Fine tippets are rarely needed

Hatch Magazine

 6x, 7x, or god forbid 8x. Fine tippets are rarely needed and even more rarely advised. It’s time to stop the tiny tippet nonsense.

Let's stop the tiny tippet nonsense

One of the more unfortunate fads in fly fishing is the perceived need to cast to and hook trout with what amounts to micro tippet. Granted, today’s monofilament and fluorocarbon technology is pretty stellar, and 18 inches of 7x tippet is stronger now than it was even a decade ago. It’s still overkill.

Surely, the you must use light tippet to catch my trout crowd will rebut me in the comments section. That’s fine. You might, indeed, need to cast a size 24 RS2 on 7x tippet over a finicky Henry’s Fork rainbow in order to get a look. And, sure, that fish probably sees a dozen different RS2 patterns on any given October day, meaning, of course, that it’s the tippet that makes all the difference, right? Uh-huh.

When and if you do hook up, a two-foot-long rainbow on 7x tippet is going to tire and come dangerously close to exhaustion before even the most-skilled angler can bring that fish to hand. Again, I’ll check the comments section later to read the, “Nuh-uh! I catch and release big trout on 7x tippet all the time!” missives.

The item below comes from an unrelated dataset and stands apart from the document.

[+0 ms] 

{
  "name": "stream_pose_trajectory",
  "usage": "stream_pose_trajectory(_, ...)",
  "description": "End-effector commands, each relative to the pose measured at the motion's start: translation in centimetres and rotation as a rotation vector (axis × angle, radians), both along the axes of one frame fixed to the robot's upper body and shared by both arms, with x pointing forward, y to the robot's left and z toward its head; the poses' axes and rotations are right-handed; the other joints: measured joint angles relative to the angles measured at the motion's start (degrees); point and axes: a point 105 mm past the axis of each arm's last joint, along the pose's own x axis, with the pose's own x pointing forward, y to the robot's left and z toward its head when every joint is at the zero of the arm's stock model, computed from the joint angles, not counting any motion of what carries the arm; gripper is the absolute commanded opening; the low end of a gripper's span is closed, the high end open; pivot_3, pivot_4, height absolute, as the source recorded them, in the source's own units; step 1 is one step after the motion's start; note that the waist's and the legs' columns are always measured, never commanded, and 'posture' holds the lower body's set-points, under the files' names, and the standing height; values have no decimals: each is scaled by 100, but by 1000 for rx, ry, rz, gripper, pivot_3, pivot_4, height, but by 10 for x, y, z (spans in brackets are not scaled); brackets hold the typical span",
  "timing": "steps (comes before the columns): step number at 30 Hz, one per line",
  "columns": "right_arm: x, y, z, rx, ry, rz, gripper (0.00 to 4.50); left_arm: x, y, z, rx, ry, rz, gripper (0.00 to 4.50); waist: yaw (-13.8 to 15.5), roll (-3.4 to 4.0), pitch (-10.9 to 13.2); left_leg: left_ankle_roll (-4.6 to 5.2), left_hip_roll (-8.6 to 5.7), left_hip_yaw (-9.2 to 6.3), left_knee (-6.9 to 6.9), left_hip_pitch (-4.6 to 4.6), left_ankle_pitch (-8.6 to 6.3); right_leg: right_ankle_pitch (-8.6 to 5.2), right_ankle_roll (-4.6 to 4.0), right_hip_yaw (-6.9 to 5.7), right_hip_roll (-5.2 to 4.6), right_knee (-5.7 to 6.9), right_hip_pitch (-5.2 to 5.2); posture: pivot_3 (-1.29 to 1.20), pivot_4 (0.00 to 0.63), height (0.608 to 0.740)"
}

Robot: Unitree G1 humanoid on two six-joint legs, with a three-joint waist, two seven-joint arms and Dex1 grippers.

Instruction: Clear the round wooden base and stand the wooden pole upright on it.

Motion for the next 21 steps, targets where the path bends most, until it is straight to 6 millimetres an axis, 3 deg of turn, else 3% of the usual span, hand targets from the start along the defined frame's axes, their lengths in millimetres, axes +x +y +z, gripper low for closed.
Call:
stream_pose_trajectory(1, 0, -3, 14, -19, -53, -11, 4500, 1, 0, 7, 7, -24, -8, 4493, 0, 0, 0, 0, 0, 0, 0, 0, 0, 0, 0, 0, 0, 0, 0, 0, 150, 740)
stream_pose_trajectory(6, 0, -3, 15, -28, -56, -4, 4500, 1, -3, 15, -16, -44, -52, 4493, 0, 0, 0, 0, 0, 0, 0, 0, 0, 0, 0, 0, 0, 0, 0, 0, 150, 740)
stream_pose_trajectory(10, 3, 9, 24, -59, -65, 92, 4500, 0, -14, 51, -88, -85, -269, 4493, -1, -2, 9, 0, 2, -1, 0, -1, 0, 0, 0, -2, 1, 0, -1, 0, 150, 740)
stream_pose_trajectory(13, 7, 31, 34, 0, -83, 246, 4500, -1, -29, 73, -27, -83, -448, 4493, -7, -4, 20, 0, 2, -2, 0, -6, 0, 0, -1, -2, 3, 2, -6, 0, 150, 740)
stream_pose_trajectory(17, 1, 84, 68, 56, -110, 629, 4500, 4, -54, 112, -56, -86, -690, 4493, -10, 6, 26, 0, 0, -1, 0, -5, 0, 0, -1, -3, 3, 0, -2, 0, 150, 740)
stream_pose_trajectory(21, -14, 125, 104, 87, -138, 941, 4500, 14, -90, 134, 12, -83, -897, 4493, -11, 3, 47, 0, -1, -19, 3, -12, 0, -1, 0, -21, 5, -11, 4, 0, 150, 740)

My point is this. Sure. You might be able to do it. You might be able to entice the strike and ethically play the fish to hand without having to spend 10 minutes keeping the fish alive before you release it with a little hope and a “good luck, buddy.” But you are the exception, not the rule. On that, we must agree.

A quarter of a century ago, when I moved to Idaho, a well-respected local angler preached to the local fly fishing club that 3x tippet should be the baseline tippet for most anglers. Were there exceptions? Certainly. But, he said, if you continue to go lighter and lighter, you need to come to grips with the fact that you’re going to kill fish—or just break a lot of them off.

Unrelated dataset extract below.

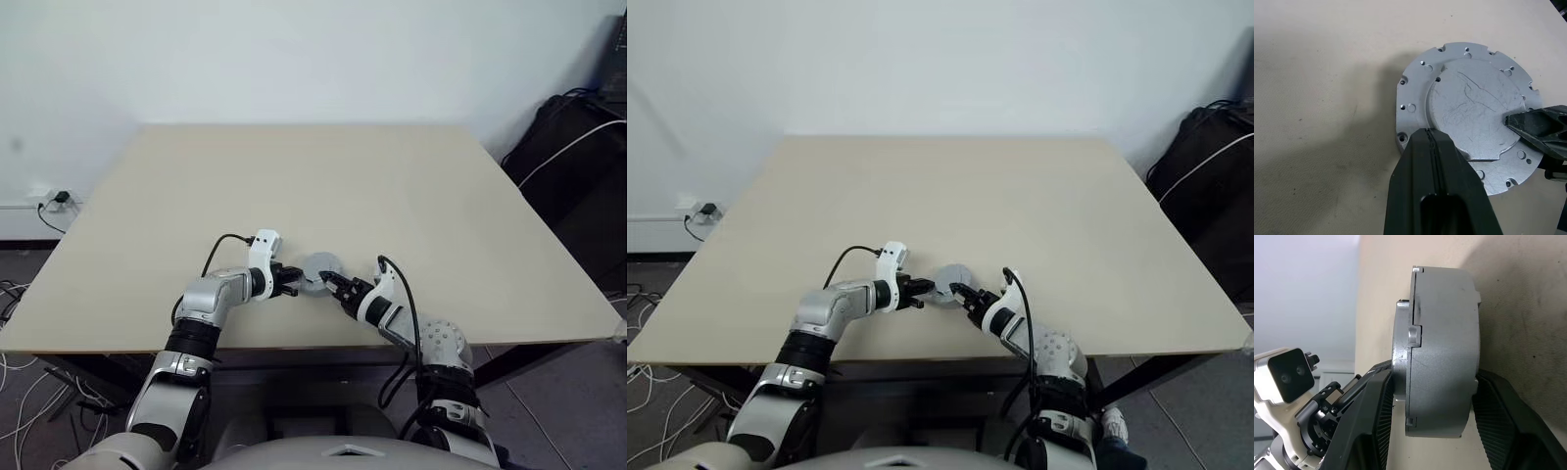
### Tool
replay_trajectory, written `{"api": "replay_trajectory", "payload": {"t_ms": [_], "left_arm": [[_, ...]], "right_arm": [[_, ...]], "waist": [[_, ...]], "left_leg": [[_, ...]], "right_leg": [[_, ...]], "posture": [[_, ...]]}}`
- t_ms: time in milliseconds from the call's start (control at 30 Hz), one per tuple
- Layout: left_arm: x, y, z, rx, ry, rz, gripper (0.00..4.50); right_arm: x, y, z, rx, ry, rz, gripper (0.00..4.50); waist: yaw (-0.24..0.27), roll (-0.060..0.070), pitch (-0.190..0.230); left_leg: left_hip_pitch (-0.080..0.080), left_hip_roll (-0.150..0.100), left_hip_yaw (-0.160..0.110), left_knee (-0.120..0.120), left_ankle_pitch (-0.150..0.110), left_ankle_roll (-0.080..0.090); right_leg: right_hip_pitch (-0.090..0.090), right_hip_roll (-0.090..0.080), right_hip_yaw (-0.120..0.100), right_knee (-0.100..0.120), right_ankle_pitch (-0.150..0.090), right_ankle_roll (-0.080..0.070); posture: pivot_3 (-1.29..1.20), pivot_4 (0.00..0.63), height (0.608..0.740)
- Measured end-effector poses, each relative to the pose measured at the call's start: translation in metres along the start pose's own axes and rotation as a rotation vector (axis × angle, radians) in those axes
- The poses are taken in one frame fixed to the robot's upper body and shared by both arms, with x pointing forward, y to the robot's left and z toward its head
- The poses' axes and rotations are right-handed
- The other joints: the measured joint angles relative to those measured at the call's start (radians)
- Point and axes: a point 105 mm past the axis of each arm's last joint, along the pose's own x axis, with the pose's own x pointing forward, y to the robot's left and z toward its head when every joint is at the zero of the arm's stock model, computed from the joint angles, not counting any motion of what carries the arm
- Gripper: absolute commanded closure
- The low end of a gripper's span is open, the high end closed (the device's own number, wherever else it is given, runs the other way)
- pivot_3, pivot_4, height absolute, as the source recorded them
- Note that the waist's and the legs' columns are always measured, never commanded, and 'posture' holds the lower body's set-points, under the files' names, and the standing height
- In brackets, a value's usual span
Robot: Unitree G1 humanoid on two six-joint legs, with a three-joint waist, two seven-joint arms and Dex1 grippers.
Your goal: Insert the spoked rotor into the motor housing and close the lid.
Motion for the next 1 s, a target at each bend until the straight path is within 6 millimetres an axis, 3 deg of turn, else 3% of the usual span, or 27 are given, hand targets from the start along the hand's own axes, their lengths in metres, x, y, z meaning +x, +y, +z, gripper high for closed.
{"api": "replay_trajectory", "payload": {"t_ms": [433, 600, 700, 867, 1000], "left_arm": [[-0.007, -0.008, -0.006, -0.048, -0.102, 0.024, 4.5], [-0.023, -0.01, 0.036, -0.016, -0.397, 0.162, 4.5], [-0.042, -0.001, 0.045, -0.009, -0.52, 0.277, 4.5], [-0.054, 0.016, 0.008, -0.137, -0.513, 0.347, 4.5], [-0.056, 0.007, -0.028, -0.297, -0.476, 0.235, 4.5]], "right_arm": [[-0.001, 0.001, 0.001, 0.007, -0.01, 0.0, 2.45], [-0.002, 0.001, 0.001, 0.015, -0.012, 0.003, 2.45], [-0.002, 0.0, 0.002, 0.023, -0.015, 0.004, 2.45], [-0.004, 0.002, 0.002, 0.049, -0.018, 0.027, 2.45], [-0.005, 0.014, 0.0, 0.088, -0.002, 0.109, 2.45]], "waist": [[0.0, 0.0, 0.0], [0.0, 0.001, 0.001], [-0.004, 0.002, 0.001], [-0.005, 0.001, 0.002], [-0.007, 0.002, 0.003]], "left_leg": [[-0.002, 0.0, 0.0, 0.0, 0.0, 0.0], [-0.003, 0.0, 0.0, 0.0, 0.0, 0.0], [-0.003, 0.0, 0.0, 0.0, 0.0, 0.0], [-0.003, 0.0, 0.0, 0.0, 0.0, 0.0], [-0.004, 0.001, 0.0, 0.0, -0.001, 0.001]], "right_leg": [[-0.002, -0.001, 0.0, 0.0, 0.0, 0.0], [-0.003, -0.001, 0.0, 0.0, 0.0, 0.0], [-0.003, 0.0, 0.0, 0.0, 0.0, 0.0], [-0.003, 0.0, 0.0, 0.0, 0.0, 0.0], [-0.004, 0.0, 0.0, 0.0, 0.0, 0.0]], "posture": [[0.0, 0.0, 0.74], [0.0, 0.0, 0.74], [0.0, 0.0, 0.74], [0.0, 0.0, 0.74], [0.0, 0.0, 0.74]]}}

Feel free to share your theoretical fly-fishing algebra, but you absolutely do more harm to trout, particularly big trout, when you try to land them on wispy tippet. It’s just not strong enough to allow for a quick fight and a quick release — which should be the ultimate goal of any trout angler in the time of hoot-owl closures, low stream flows, 72-degree rivers and triple-digit days.

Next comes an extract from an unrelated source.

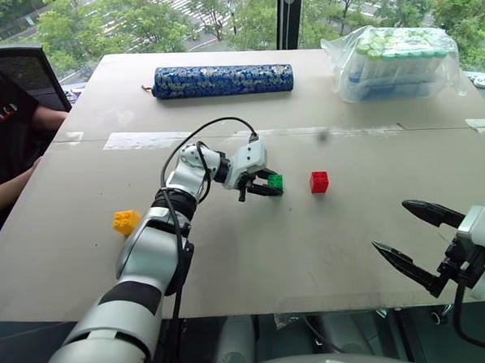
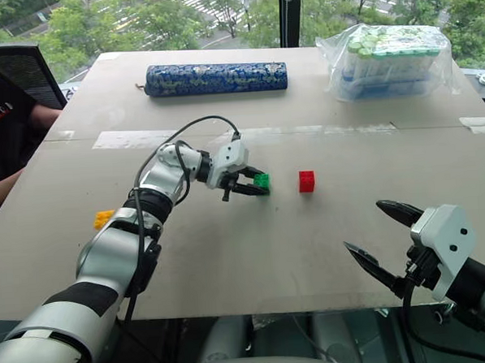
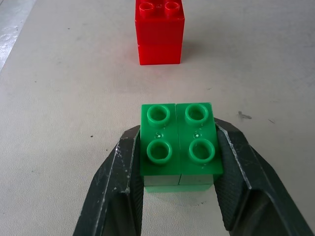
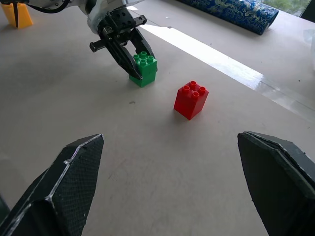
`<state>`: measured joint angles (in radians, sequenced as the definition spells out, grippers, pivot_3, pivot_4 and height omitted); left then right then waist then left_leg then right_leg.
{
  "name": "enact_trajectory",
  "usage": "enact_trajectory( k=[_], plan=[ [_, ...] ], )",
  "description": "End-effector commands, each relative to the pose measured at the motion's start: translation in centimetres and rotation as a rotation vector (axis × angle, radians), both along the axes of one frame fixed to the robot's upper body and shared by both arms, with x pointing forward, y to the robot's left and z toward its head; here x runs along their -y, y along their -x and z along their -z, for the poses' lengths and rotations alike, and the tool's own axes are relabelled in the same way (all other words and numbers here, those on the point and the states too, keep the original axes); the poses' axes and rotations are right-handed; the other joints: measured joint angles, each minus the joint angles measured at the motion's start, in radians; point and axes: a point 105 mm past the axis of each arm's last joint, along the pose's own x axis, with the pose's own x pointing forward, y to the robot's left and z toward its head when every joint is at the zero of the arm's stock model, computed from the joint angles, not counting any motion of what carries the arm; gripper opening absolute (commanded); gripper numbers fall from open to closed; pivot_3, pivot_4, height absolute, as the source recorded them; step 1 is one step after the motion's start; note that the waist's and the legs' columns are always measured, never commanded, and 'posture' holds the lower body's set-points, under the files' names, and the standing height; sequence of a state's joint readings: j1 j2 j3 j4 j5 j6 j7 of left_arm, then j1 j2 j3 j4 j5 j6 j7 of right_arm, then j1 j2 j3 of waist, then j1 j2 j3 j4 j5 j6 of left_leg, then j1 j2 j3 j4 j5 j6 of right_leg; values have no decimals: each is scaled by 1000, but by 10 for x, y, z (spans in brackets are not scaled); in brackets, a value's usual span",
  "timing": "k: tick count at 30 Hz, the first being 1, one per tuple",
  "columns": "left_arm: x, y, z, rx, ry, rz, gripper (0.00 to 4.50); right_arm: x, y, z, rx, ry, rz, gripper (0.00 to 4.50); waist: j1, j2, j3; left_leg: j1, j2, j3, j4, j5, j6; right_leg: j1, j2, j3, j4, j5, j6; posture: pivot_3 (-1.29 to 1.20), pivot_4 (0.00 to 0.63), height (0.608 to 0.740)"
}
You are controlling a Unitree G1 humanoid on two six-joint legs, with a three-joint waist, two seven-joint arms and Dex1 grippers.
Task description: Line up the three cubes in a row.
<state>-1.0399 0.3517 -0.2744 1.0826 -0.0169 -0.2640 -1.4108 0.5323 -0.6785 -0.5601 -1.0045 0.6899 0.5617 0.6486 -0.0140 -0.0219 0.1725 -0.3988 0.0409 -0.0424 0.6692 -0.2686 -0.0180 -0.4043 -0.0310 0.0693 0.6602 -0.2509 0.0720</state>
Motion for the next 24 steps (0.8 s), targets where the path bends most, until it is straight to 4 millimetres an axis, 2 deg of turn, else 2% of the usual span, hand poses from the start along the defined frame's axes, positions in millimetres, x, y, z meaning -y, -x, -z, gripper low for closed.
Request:
enact_trajectory(
  k=[1, 2, 3, 4, 5, 8, 12, 16, 20, 24],
  plan=[
    [2, -5, -14, 41, 18, 3, 1275, -4, 2, -10, 53, 11, -18, 4500, 0, 0, 0, 0, 0, 0, 0, 0, 0, 0, 0, 0, 0, 0, 0, 0, 150, 740],
    [2, -4, -14, 30, 15, 12, 1275, -5, 2, -10, 54, 11, -18, 4500, 0, 0, 0, 0, 0, 0, 0, 0, 0, 0, 0, 0, 0, 0, 0, 0, 150, 740],
    [2, -3, -14, 32, 13, 17, 2292, -5, 1, -11, 54, 11, -18, 4500, 0, 0, 0, 0, 0, 0, 0, 0, 0, 0, 0, 0, 0, 0, 0, 0, 150, 740],
    [2, -3, -14, 36, 13, 17, 2635, -5, 1, -11, 53, 11, -19, 4500, 0, 0, 0, 0, 0, 0, 0, 0, 0, 0, 0, 0, 0, 0, 0, 0, 150, 740],
    [2, -3, -15, 34, 16, 18, 3298, -5, 1, -11, 53, 11, -20, 4500, 0, 0, 0, 0, 0, 0, 0, 0, 0, 0, 0, 0, 0, 0, 0, 0, 150, 740],
    [1, -3, -22, 49, 63, 18, 4393, -7, 1, -12, 53, 10, -22, 4500, 0, 0, 0, 0, 0, 0, 0, 0, 0, 0, 0, 0, 0, 0, 0, 0, 150, 740],
    [-16, -1, -46, 63, 189, -30, 4393, -12, 0, -16, 65, -12, -46, 4500, -5, 0, 0, 0, 0, 0, 0, 0, 0, 0, 0, 0, 0, 0, 0, 0, 150, 740],
    [-56, 16, -68, 18, 298, -262, 4393, -18, -4, -18, 71, -32, -85, 4500, -31, 1, 0, 1, 1, -1, 0, 0, 0, 0, 0, 0, 2, 0, 0, 0, 150, 740],
    [-97, 39, -65, -40, 336, -548, 4393, -25, -10, -18, 69, -57, -140, 4500, -27, 1, 0, 2, 2, -1, -1, 0, 0, 0, 0, 0, 3, 0, 0, 0, 150, 740],
    [-155, 48, -57, -41, 337, -859, 4393, -34, -18, -19, 62, -83, -212, 4500, -10, 0, 0, 2, 2, -3, 1, 0, 0, 1, 0, -2, 2, 0, 0, 0, 150, 740]
  ],
)
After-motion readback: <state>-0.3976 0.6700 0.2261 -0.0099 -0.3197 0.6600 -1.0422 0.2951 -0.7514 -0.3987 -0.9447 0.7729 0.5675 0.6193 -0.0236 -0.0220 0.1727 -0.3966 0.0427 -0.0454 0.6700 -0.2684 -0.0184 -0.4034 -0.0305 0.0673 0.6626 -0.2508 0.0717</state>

Want to be a real hero? Size up to a 4x stretch of tippet and see if you can make the perfect presentation—and perfect very often means that the trout sees your fly before the tippet, anyway. If you hook up, you’ll be doing the trout a favor in the process. A shorter fight means the fish is fresher when you point its face into the current. It might survive the fight of its life and, just maybe, live to hit another size 24 midge.

And, if you think you should go with lighter tippet when you’re fishing smaller water for smaller trout, think again. Small-stream trout generally live in more austere environments. They’re much more opportunistic and, with a few exceptions, anything but “leader shy.”

If you’re chasing foot-long cutthroats or eight-inch brookies, fight the urge to tie 6x tippet to your 4x leader. It’s unnecessary and, should you happen upon a nice trout that pushes your 3-weight fly rod to its limits, you’ll have enough strength in your string to land the fish and see it off safely.

About 10 years ago, I simply stopped buying 6x and 7x tippet. I will occasionally use 5x tippet, but very rarely. And only when I absolutely have to go deep — like when I’m Euro-nymphing, for instance — will I use fluorocarbon leaders or tippets. That stuff lasts forever, and once it’s in the water, it’s there for the long haul.

The new challenge, rather than trying to see how many trophy trout you can land on skinny leaders and tippets, should be settling on a number that’s good for you and good for the trout. For many, that’s 4x. For me, 3x tippet is still my baseline (see tips Nos. 120 and 121 in the Little Black Book of Fly fishing).

With 3x, I can turn over big hoppers and stonefly patterns, and it’s not so vividly visible during an October baetis hatch that it prohibits the occasional rise. Hell, on smaller water, it’ll even work for small streamers.

The new “give them a break” mentality when it comes to our trout should extend beyond the “keep ‘em wet” mantra and the pledge to stop fishing when water temperatures hit a certain threshold. It should extend to our tackle and our technique.

Go bigger on your tippet. Be a hero and release your next big trout with a fighting chance.